Every record must be repeated exactly; omit any pictures they contain.

[[ DATA SUPPLIED, beginning ]]

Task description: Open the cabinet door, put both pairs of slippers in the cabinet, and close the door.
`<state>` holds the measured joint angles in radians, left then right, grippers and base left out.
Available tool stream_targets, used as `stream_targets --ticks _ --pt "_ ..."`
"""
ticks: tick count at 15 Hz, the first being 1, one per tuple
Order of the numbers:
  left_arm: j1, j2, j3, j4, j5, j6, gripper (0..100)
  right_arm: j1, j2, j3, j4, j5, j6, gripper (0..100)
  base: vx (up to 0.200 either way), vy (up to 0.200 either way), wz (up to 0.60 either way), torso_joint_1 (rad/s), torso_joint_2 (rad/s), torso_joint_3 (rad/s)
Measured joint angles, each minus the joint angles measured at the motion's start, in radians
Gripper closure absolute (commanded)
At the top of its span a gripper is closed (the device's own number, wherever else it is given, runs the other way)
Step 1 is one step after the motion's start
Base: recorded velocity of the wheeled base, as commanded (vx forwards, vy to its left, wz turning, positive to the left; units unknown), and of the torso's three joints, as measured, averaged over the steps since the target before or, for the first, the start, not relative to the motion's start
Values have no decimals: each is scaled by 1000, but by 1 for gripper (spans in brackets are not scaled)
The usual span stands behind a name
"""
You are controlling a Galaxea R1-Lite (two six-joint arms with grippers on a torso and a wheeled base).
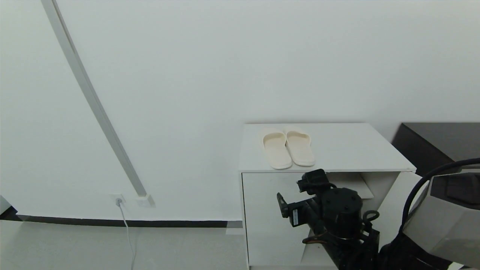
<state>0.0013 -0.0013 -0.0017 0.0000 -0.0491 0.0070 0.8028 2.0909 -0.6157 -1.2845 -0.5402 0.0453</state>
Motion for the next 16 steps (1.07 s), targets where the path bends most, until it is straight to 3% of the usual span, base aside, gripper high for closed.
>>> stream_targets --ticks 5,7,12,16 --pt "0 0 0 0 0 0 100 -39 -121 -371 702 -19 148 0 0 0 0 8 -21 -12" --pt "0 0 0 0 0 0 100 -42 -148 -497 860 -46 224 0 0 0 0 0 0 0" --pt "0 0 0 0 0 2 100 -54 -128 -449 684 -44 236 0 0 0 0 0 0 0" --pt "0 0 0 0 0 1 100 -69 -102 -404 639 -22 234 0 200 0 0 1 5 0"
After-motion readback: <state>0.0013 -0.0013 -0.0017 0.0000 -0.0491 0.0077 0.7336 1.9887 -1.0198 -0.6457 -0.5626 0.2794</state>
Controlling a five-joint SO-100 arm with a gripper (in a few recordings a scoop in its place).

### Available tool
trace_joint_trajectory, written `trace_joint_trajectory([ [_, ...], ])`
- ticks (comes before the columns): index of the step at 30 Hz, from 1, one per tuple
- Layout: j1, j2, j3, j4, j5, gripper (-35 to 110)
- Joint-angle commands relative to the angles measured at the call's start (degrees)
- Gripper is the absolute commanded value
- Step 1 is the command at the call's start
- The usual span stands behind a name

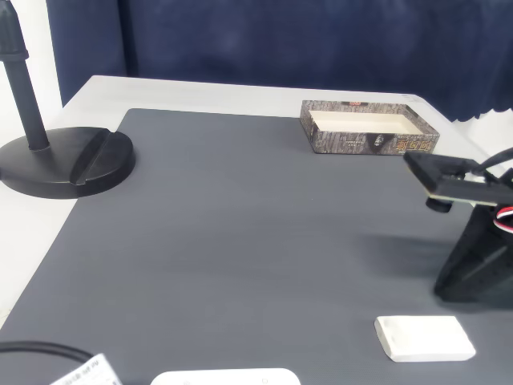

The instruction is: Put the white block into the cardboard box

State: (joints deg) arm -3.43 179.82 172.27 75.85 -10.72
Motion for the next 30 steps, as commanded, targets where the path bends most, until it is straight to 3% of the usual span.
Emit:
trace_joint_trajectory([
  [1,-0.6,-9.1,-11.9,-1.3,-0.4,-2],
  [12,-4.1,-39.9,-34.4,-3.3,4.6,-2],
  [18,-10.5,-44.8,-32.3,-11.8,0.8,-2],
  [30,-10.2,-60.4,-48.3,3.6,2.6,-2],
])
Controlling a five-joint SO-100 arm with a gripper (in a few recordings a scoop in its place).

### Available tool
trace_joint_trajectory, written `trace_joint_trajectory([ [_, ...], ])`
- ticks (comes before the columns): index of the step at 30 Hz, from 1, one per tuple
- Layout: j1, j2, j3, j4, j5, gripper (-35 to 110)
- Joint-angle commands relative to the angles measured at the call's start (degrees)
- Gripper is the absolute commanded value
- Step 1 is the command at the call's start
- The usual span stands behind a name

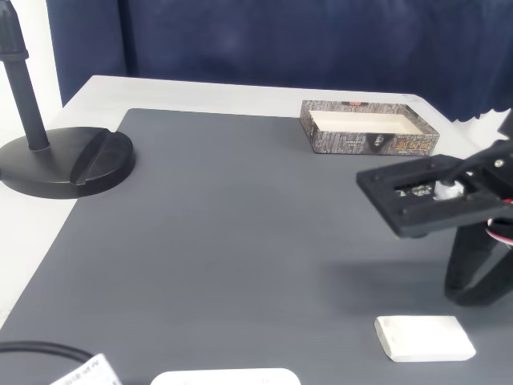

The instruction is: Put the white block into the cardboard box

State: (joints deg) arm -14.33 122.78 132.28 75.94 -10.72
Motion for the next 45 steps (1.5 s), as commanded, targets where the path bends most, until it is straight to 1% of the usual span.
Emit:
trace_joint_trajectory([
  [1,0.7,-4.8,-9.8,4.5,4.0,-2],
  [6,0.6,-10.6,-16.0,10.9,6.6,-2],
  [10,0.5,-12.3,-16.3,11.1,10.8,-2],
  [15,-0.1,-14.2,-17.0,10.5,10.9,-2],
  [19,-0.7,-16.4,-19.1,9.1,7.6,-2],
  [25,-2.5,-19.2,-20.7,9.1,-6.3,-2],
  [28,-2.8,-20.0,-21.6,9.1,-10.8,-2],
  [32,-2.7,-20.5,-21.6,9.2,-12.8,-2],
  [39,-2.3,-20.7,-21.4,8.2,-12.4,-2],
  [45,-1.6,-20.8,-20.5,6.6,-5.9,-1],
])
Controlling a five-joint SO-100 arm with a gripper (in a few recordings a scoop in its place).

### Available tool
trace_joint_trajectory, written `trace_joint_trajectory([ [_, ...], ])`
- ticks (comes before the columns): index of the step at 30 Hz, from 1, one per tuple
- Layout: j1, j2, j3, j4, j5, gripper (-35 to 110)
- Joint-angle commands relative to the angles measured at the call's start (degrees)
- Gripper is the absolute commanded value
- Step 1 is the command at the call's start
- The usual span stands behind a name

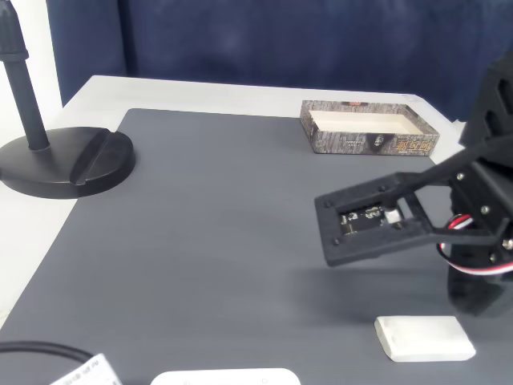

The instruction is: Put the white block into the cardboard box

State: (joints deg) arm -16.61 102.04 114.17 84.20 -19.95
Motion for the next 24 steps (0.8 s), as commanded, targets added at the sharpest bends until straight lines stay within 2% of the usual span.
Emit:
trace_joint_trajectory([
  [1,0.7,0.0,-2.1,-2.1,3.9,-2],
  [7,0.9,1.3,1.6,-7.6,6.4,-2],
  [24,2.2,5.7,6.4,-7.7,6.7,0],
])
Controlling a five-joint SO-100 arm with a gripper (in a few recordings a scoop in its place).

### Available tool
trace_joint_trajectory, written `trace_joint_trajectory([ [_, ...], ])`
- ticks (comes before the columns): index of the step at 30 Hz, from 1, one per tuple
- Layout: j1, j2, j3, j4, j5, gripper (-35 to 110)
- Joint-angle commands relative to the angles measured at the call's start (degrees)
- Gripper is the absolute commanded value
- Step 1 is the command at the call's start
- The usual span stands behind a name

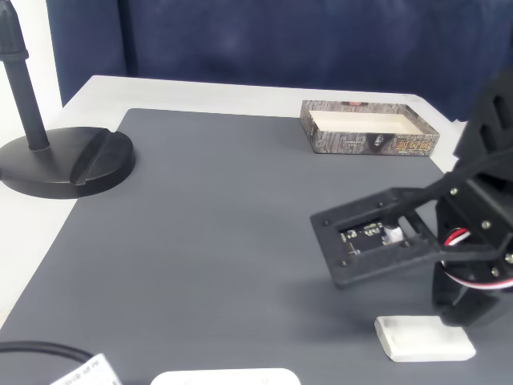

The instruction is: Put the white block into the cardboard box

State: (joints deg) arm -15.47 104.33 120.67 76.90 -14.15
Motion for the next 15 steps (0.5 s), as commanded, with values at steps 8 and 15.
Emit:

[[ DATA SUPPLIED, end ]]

**ANSWER TO THIS PROBLEM:**
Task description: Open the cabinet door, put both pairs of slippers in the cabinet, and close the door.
`<state>` holds the measured joint angles in radians, left then right, grippers and base left out.
Available tool stream_targets, used as `stream_targets --ticks _ --pt "_ ..."`
"""
ticks: tick count at 15 Hz, the first being 1, one per tuple
Order of the numbers:
  left_arm: j1, j2, j3, j4, j5, j6, gripper (0..100)
  right_arm: j1, j2, j3, j4, j5, j6, gripper (0..100)
  base: vx (up to 0.200 either way), vy (up to 0.200 either way), wz (up to 0.60 either way), torso_joint_1 (rad/s), torso_joint_2 (rad/s), torso_joint_3 (rad/s)
Measured joint angles, each minus the joint angles measured at the motion's start, in radians
Gripper closure absolute (commanded)
At the top of its span a gripper is closed (the device's own number, wherever else it is given, runs the other way)
Step 1 is one step after the motion's start
Base: recorded velocity of the wheeled base, as commanded (vx forwards, vy to its left, wz turning, positive to the left; units unknown), and of the torso's three joints, as measured, averaged over the steps since the target before or, for the first, the start, not relative to the motion's start
Values have no decimals: each is scaled by 1000, but by 1 for gripper (spans in brackets are not scaled)
The usual span stands behind a name
"""
You are controlling a Galaxea R1-Lite (two six-joint arms with grippers on a torso and a wheeled base).
<state>0.0013 -0.0013 -0.0017 0.0000 -0.0491 0.0070 0.8028 2.0909 -0.6157 -1.2845 -0.5402 0.0453</state>
Motion for the next 16 steps (1.07 s), targets where the path bends most, until it is straight to 3% of the usual span, base aside, gripper high for closed.
>>> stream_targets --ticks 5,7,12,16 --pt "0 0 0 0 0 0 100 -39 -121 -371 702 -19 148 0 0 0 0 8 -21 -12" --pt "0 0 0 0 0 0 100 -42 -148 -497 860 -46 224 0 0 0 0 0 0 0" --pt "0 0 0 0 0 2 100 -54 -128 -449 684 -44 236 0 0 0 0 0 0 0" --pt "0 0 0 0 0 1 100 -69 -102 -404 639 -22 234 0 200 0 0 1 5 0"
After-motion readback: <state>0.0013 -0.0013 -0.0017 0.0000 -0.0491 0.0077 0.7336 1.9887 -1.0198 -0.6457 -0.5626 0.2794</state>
Controlling a five-joint SO-100 arm with a gripper (in a few recordings a scoop in its place).

### Available tool
trace_joint_trajectory, written `trace_joint_trajectory([ [_, ...], ])`
- ticks (comes before the columns): index of the step at 30 Hz, from 1, one per tuple
- Layout: j1, j2, j3, j4, j5, gripper (-35 to 110)
- Joint-angle commands relative to the angles measured at the call's start (degrees)
- Gripper is the absolute commanded value
- Step 1 is the command at the call's start
- The usual span stands behind a name


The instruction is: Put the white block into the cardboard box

State: (joints deg) arm -3.43 179.82 172.27 75.85 -10.72
Motion for the next 30 steps, as commanded, targets where the path bends most, until it is straight to 3% of the usual span.
Emit:
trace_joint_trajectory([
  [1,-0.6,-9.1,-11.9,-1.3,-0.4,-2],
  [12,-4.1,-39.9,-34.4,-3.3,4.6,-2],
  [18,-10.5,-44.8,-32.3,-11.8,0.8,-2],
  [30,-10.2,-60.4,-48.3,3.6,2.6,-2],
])
Controlling a five-joint SO-100 arm with a gripper (in a few recordings a scoop in its place).

### Available tool
trace_joint_trajectory, written `trace_joint_trajectory([ [_, ...], ])`
- ticks (comes before the columns): index of the step at 30 Hz, from 1, one per tuple
- Layout: j1, j2, j3, j4, j5, gripper (-35 to 110)
- Joint-angle commands relative to the angles measured at the call's start (degrees)
- Gripper is the absolute commanded value
- Step 1 is the command at the call's start
- The usual span stands behind a name


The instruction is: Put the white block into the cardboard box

State: (joints deg) arm -14.33 122.78 132.28 75.94 -10.72
Motion for the next 45 steps (1.5 s), as commanded, targets where the path bends most, until it is straight to 1% of the usual span.
Emit:
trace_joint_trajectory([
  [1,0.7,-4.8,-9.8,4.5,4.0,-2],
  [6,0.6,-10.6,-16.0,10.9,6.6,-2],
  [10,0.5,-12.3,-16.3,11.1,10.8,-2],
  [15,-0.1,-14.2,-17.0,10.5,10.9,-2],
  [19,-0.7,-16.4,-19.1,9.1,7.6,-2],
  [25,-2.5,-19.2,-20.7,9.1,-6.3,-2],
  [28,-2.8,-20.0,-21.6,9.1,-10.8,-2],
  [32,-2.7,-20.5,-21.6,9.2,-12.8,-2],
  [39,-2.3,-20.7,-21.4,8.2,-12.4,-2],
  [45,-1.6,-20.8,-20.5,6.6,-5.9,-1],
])
Controlling a five-joint SO-100 arm with a gripper (in a few recordings a scoop in its place).

### Available tool
trace_joint_trajectory, written `trace_joint_trajectory([ [_, ...], ])`
- ticks (comes before the columns): index of the step at 30 Hz, from 1, one per tuple
- Layout: j1, j2, j3, j4, j5, gripper (-35 to 110)
- Joint-angle commands relative to the angles measured at the call's start (degrees)
- Gripper is the absolute commanded value
- Step 1 is the command at the call's start
- The usual span stands behind a name


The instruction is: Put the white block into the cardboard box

State: (joints deg) arm -16.61 102.04 114.17 84.20 -19.95
Motion for the next 24 steps (0.8 s), as commanded, targets added at the sharpest bends until straight lines stay within 2% of the usual span.
Emit:
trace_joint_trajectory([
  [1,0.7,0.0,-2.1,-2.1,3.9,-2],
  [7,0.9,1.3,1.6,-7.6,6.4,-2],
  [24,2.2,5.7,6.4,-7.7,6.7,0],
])
Controlling a five-joint SO-100 arm with a gripper (in a few recordings a scoop in its place).

### Available tool
trace_joint_trajectory, written `trace_joint_trajectory([ [_, ...], ])`
- ticks (comes before the columns): index of the step at 30 Hz, from 1, one per tuple
- Layout: j1, j2, j3, j4, j5, gripper (-35 to 110)
- Joint-angle commands relative to the angles measured at the call's start (degrees)
- Gripper is the absolute commanded value
- Step 1 is the command at the call's start
- The usual span stands behind a name


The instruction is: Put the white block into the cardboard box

State: (joints deg) arm -15.47 104.33 120.67 76.90 -14.15
Motion for the next 15 steps (0.5 s), as commanded, with values at steps 8 and 15.
Emit:

This exercise has now been fully answered.